Start at the line with "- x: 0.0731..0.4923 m" in the records below, stop at the line with "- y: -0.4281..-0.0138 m", and return every line in that span exactly, the two end lines included.

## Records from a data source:

###

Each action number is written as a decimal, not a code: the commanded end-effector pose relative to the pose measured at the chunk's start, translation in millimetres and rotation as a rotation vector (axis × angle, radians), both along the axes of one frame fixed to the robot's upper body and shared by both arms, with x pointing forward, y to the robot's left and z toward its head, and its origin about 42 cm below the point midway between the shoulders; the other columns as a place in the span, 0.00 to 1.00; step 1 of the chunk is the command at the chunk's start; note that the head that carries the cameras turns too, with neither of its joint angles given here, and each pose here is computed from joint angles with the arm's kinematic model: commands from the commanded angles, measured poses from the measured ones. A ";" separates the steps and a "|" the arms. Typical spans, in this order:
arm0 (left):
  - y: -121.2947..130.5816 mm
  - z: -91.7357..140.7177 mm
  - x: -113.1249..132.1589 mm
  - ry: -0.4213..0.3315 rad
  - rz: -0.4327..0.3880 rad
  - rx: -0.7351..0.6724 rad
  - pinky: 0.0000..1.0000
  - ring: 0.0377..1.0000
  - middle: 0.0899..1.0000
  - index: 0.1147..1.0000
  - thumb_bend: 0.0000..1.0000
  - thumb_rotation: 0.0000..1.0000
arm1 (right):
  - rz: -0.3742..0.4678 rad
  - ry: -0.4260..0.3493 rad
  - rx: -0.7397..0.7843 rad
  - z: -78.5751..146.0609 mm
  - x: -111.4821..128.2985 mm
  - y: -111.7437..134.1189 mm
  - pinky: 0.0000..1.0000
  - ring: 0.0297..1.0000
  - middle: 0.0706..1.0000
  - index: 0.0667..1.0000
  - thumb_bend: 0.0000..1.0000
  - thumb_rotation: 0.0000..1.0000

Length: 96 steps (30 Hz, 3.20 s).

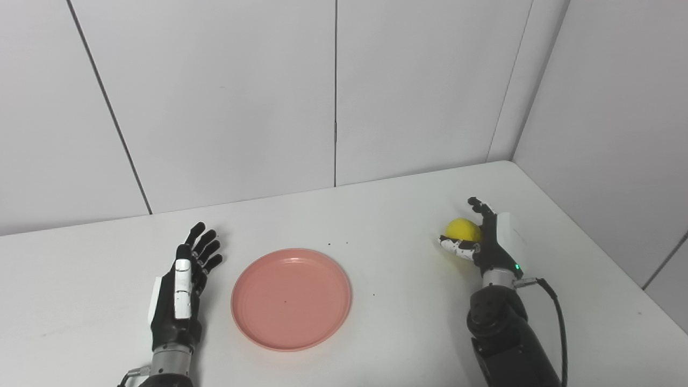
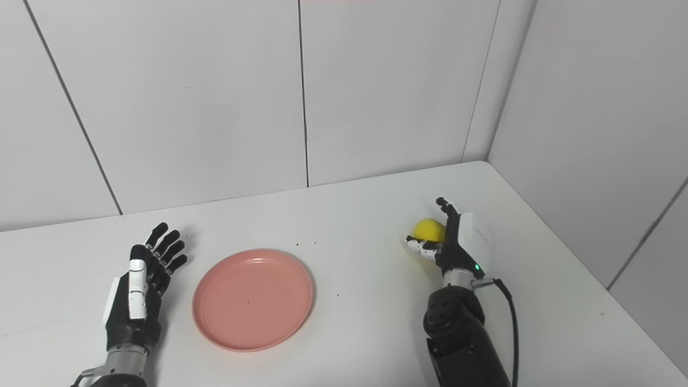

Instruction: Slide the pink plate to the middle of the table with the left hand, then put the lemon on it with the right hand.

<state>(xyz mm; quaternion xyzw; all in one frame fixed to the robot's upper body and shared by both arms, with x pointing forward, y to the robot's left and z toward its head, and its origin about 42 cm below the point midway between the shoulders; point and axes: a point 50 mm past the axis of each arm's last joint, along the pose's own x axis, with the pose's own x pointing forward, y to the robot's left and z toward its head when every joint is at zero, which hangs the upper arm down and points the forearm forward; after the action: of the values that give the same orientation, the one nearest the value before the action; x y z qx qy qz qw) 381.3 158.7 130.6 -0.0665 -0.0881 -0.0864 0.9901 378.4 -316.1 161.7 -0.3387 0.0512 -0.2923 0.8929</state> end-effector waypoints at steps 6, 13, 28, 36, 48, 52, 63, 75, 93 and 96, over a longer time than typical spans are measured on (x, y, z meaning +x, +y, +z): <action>6.7 -11.0 -7.1 0.031 0.009 0.009 0.85 0.88 0.87 0.86 0.68 1.00 | 0.010 -0.056 -0.022 10.0 3.5 4.5 0.37 0.45 0.62 0.61 0.46 0.00; 5.9 -10.8 -7.1 0.029 0.009 0.008 0.85 0.88 0.87 0.86 0.67 1.00 | -0.004 -0.073 -0.042 8.7 3.7 5.1 0.33 0.45 0.54 0.53 0.46 0.00; 3.6 -9.6 -9.9 0.032 0.014 0.018 0.85 0.88 0.87 0.86 0.67 1.00 | -0.029 -0.166 -0.064 5.9 1.2 11.9 0.33 0.39 0.47 0.42 0.49 0.00; -0.4 -10.7 -13.1 0.020 0.029 0.050 0.83 0.86 0.86 0.84 0.66 1.00 | 0.058 -0.296 -0.034 24.8 -6.7 38.0 0.34 0.42 0.45 0.40 0.50 0.00; -22.2 -5.4 -21.9 0.010 0.031 0.035 0.84 0.87 0.87 0.85 0.58 1.00 | 0.317 -0.409 0.020 66.5 -18.4 99.6 0.16 0.42 0.44 0.40 0.52 0.00; -29.2 -2.9 -24.6 0.018 0.006 0.026 0.88 0.91 0.90 0.89 0.59 1.00 | 0.415 -0.425 0.026 73.9 -18.4 119.4 0.15 0.37 0.45 0.40 0.52 0.00; -41.1 -0.8 -28.7 0.037 0.014 0.057 0.91 0.93 0.93 0.92 0.58 1.00 | 0.635 -0.379 0.038 71.7 -14.8 171.2 0.15 0.43 0.44 0.40 0.52 0.00; -50.9 -3.6 -29.8 0.051 0.008 0.061 0.93 0.94 0.95 0.94 0.60 1.00 | 0.806 -0.324 -0.014 50.6 -7.5 201.1 0.13 0.37 0.45 0.41 0.52 0.00; -51.2 -6.3 -26.7 0.049 0.029 0.079 0.92 0.94 0.94 0.92 0.59 1.00 | 0.917 -0.183 -0.122 21.6 1.1 224.7 0.15 0.37 0.45 0.41 0.52 0.00; -51.4 -5.8 -26.5 0.051 0.024 0.073 0.92 0.94 0.94 0.93 0.57 1.00 | 0.923 -0.180 -0.160 15.8 3.1 223.6 0.17 0.36 0.46 0.41 0.52 0.00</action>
<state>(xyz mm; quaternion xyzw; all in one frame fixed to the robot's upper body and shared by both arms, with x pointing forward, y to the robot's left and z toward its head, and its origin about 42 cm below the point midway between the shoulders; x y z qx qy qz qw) 355.2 111.4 126.0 -0.0261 -0.0570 -0.0767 0.9951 372.8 -98.1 157.4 -0.3633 -0.1528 0.1027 0.9133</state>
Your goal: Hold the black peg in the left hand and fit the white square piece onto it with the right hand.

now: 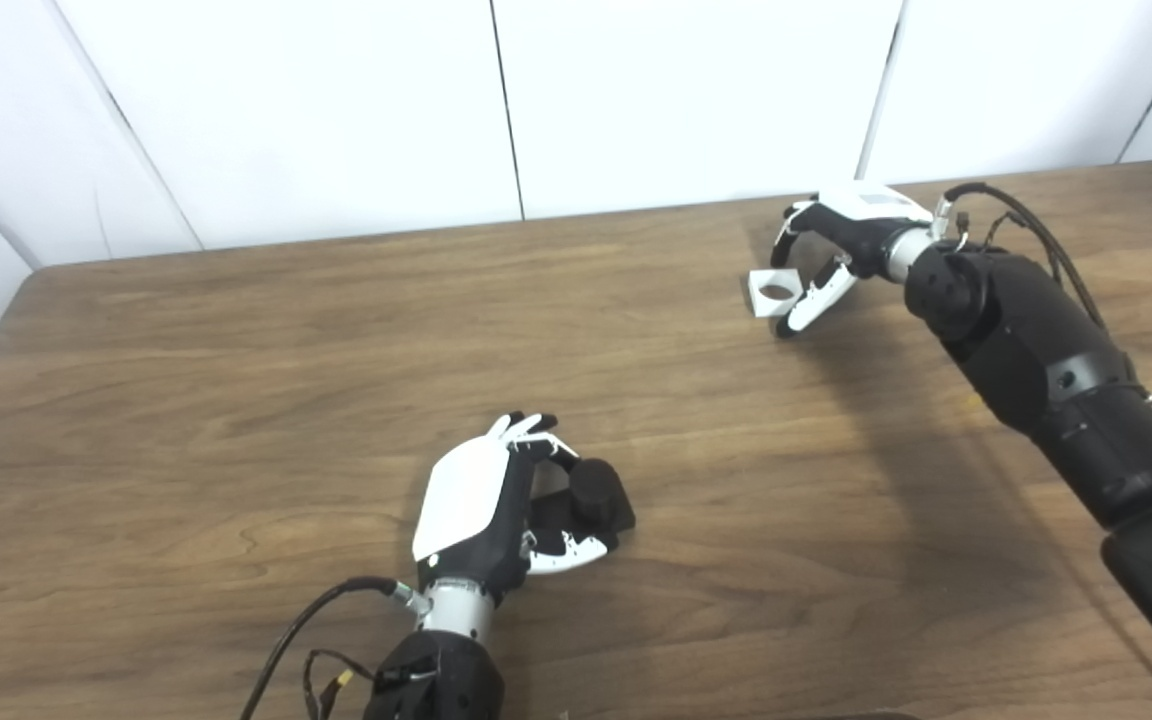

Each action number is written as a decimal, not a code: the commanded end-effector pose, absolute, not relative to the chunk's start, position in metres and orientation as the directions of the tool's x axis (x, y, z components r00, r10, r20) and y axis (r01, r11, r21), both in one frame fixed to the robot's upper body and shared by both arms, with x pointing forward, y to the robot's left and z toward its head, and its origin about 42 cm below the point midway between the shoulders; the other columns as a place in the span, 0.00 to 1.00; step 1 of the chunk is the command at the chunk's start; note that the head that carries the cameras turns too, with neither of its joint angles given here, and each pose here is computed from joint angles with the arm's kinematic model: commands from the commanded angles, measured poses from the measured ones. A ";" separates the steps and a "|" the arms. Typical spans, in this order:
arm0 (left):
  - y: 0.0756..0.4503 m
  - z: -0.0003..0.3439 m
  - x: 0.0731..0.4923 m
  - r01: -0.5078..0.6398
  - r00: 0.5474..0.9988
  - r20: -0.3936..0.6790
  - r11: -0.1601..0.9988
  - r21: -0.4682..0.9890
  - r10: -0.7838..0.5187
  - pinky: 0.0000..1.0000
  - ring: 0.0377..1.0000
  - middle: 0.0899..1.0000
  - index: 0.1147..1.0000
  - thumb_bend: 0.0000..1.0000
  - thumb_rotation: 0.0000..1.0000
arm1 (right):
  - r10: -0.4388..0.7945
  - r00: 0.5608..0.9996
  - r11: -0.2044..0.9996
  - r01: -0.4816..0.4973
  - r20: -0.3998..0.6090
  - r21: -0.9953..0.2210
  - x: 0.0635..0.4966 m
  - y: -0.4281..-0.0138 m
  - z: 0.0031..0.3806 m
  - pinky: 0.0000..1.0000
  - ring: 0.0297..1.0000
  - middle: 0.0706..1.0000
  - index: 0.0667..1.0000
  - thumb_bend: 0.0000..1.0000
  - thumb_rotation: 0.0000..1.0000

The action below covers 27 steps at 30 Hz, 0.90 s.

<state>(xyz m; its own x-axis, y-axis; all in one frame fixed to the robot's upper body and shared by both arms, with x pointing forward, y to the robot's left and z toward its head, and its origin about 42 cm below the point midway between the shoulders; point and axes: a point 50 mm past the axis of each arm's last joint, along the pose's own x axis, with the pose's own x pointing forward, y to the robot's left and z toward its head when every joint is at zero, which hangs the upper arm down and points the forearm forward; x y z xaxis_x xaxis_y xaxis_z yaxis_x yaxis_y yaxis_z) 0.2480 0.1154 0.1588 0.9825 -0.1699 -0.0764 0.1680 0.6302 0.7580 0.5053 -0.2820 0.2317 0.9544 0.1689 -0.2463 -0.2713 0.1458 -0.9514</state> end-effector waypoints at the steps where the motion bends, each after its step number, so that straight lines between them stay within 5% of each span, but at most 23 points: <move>1: 0.113 0.157 0.247 0.193 0.978 -0.102 0.625 0.756 -0.180 0.89 0.96 0.87 0.42 0.52 0.07 | 0.191 0.969 0.146 -0.184 -0.155 -0.972 0.516 -0.278 0.264 1.00 1.00 0.92 0.60 0.87 0.25; 5: 0.113 0.157 0.247 0.192 0.978 -0.099 0.622 0.759 -0.182 0.90 0.96 0.87 0.42 0.52 0.07 | 0.201 0.968 0.142 -0.179 -0.149 -0.974 0.515 -0.276 0.263 1.00 0.99 0.90 0.56 0.84 0.21; 6: 0.113 0.157 0.247 0.191 0.978 -0.097 0.620 0.761 -0.183 0.89 0.95 0.87 0.42 0.52 0.07 | 0.202 0.968 0.141 -0.178 -0.148 -0.974 0.515 -0.276 0.263 1.00 0.99 0.90 0.50 0.66 0.17; 8: 0.113 0.157 0.247 0.191 0.978 -0.097 0.619 0.762 -0.182 0.89 0.95 0.87 0.42 0.52 0.07 | 0.206 0.968 0.141 -0.178 -0.147 -0.974 0.515 -0.276 0.263 1.00 0.98 0.90 0.46 0.54 0.14; 27: 0.112 0.159 0.248 0.189 0.979 -0.096 0.629 0.755 -0.179 0.88 0.96 0.87 0.42 0.52 0.07 | 0.208 0.965 0.119 -0.188 -0.161 -0.975 0.513 -0.277 0.261 1.00 0.98 0.89 0.45 0.52 0.14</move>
<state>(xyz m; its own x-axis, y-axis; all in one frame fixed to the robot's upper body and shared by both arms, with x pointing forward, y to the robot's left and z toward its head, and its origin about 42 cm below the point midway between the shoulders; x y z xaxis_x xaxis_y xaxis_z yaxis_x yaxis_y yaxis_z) 0.2480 0.1144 0.1595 0.9835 -0.1622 -0.0797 0.1650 0.6263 0.7619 0.5051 -0.2748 0.2328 0.9507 0.2086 -0.2295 -0.2613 0.1403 -0.9550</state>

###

## Task response:
  - x: 0.0731..0.4923 m
  - r01: -0.5078..0.6398
  - r00: 0.5474..0.9988
  - r20: -0.3936..0.6790
  - r11: -0.1601..0.9988
  - r21: -0.4682..0.9890
  - r10: -0.7838..0.5187
  - pinky: 0.0000..1.0000
  - ring: 0.0377..1.0000
  - middle: 0.0899..1.0000
  - index: 0.1147..1.0000
  - thumb_bend: 0.0000..1.0000
  - thumb_rotation: 0.0000..1.0000
arm1 (right):
  - r10: -0.4388..0.7945
  - r00: 0.5608..0.9996
  - r11: -0.2044..0.9996
  - r01: -0.4816..0.4973
  - r20: -0.3998..0.6090
  - r21: -0.9953..0.2210
  - x: 0.0635..0.4966 m
  - y: -0.4281..-0.0138 m

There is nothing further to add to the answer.